New York officials on Sunday sounded the alarm on the detrimental effects of several healthcare provisions that are part of the Republican budget reconciliation bill.
Governor Kathy Hochul and Minority Leader of the U.S House of Representatives Hakeem Jeffries said the bill, now being debated in the Senate, would collectively amount to an annual loss of nearly $13.5 billion for New Yorkers and the health care sector.
“Republicans in Washington have made it abundantly clear that they are determined to dismantle the social safety net that millions of New Yorkers rely on to secure their basic necessities,” Hochul said. “They are specifically targeting essential and life-saving programs such as Medicaid and food stamps with the consequence that everyday Americans will bear the brunt of this attack."
Jeffries, who spoke with Hochul at One Brooklyn Health's Interfaith Medical Center, said 1.5 million New Yorkers would lose their insurance as part of Washington's plan to enact massive tax cuts for billionaires.
"Nursing homes will close, hospitals will shut down and community health centers will lose funding," Jeffries said. "House Republicans from New York were nothing more than a rubber stamp for Trump’s reckless and extreme agenda, voting to strip healthcare from their constituents. We must keep the pressure on and continue to use every tool at our disposal to ensure that the One Big Ugly Bill is buried deep in the ground, never to rise again.”

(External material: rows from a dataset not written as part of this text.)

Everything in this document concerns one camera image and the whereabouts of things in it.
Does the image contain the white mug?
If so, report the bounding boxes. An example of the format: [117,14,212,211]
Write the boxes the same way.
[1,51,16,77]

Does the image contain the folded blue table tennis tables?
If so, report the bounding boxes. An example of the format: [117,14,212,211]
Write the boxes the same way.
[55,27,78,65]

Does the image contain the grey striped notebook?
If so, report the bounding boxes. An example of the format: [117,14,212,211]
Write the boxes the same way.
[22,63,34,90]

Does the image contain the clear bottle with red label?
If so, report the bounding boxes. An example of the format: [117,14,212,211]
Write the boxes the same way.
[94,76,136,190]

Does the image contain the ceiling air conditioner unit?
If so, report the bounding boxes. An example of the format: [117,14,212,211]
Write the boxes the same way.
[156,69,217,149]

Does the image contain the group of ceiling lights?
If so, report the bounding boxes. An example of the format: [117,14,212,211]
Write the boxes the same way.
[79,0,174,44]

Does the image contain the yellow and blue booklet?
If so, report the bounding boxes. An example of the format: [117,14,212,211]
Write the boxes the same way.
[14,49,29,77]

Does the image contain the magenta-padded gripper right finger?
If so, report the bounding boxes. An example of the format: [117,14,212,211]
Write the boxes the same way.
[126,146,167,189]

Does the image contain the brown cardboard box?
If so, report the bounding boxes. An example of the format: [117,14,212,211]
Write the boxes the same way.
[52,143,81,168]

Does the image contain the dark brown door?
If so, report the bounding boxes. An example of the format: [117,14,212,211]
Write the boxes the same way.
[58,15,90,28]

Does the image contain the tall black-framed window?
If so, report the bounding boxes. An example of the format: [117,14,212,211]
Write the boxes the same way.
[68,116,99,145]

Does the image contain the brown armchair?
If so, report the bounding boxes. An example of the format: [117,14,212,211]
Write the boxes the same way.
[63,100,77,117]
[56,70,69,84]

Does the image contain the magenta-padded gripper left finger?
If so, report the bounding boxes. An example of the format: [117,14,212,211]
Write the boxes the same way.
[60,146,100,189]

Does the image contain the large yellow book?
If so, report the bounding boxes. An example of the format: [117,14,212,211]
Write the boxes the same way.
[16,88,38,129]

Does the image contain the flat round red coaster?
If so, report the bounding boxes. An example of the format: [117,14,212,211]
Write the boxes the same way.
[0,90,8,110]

The current provisions of the bill would decimate federal funding for Medicaid and the Essential Plan, the Democrats said.
The bill also targets Medicaid through a variety of measures such as requiring states to impose stricter work reporting requirements, as well as as duplicate verification processes. These measures will significantly increase the administrative burden of the program, both making coverage much more challenging to access and dramatically increasing administrative costs, the officials said.
The bill also eliminates crucial funding mechanisms and imposes new penalties that target states like New York that have invested in expanding access to healthcare. All told, the bill would cause an almost $6 billion impact on the state’s Medicaid program — including, amongst other impacts, approximately $2.5 billion in lost federal revenue and $500 million in new state administrative costs alone.
All of these provisions will have a dramatic impact on New York’s healthcare providers, placing immense strain on the healthcare system and triggering far-reaching impacts on local economies. The state anticipates a loss of over $3 billion for New York’s hospitals as a result of increases in uncompensated care and decreases in reimbursement, health care officials said.
"These unnecessary and short-sighted cuts undermine the very health, safety and financial well-being of New Yorkers, especially those who rely on the health care safety net that’s being pulled away," said New York State Health Commissioner Dr. James McDonald. "This is not about Making America Healthy Again, it’s about Making America Hurt Again.”